#### Data shown
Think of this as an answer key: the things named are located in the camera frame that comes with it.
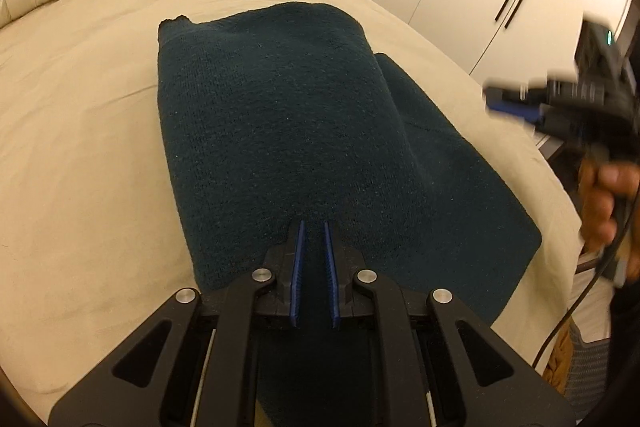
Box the orange cloth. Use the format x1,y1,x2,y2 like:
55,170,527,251
541,322,576,397

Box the bed with beige sheet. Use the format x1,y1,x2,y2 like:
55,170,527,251
0,0,587,413

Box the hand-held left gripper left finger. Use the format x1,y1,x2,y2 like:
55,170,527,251
48,221,307,427

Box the black cable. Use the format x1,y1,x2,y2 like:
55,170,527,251
530,202,640,370

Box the dark teal towel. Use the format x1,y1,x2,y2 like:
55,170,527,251
157,2,544,427

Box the person's right hand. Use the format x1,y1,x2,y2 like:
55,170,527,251
576,158,635,259

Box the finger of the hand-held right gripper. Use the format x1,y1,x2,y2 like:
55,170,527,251
481,83,552,128

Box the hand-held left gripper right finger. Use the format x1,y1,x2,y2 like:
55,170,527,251
324,221,578,427

#### Exercise details
Print the listing again exactly, please. Keep the pictures out of it.

#### Written reply
Think of this as an answer key: the things named are located in the camera frame that comes with it.
Box the orange cloth. Use the format x1,y1,x2,y2 like:
55,170,527,251
541,322,576,397

Box the bed with beige sheet. Use the format x1,y1,x2,y2 like:
55,170,527,251
0,0,587,413

Box the hand-held left gripper left finger. Use the format x1,y1,x2,y2 like:
55,170,527,251
48,221,307,427

Box the black cable. Use the format x1,y1,x2,y2 like:
55,170,527,251
530,202,640,370

Box the dark teal towel. Use the format x1,y1,x2,y2 like:
55,170,527,251
157,2,544,427

Box the person's right hand. Use the format x1,y1,x2,y2 like:
55,170,527,251
576,158,635,259

Box the finger of the hand-held right gripper. Use the format x1,y1,x2,y2 like:
55,170,527,251
481,83,552,128

Box the hand-held left gripper right finger. Use the format x1,y1,x2,y2 like:
55,170,527,251
324,221,578,427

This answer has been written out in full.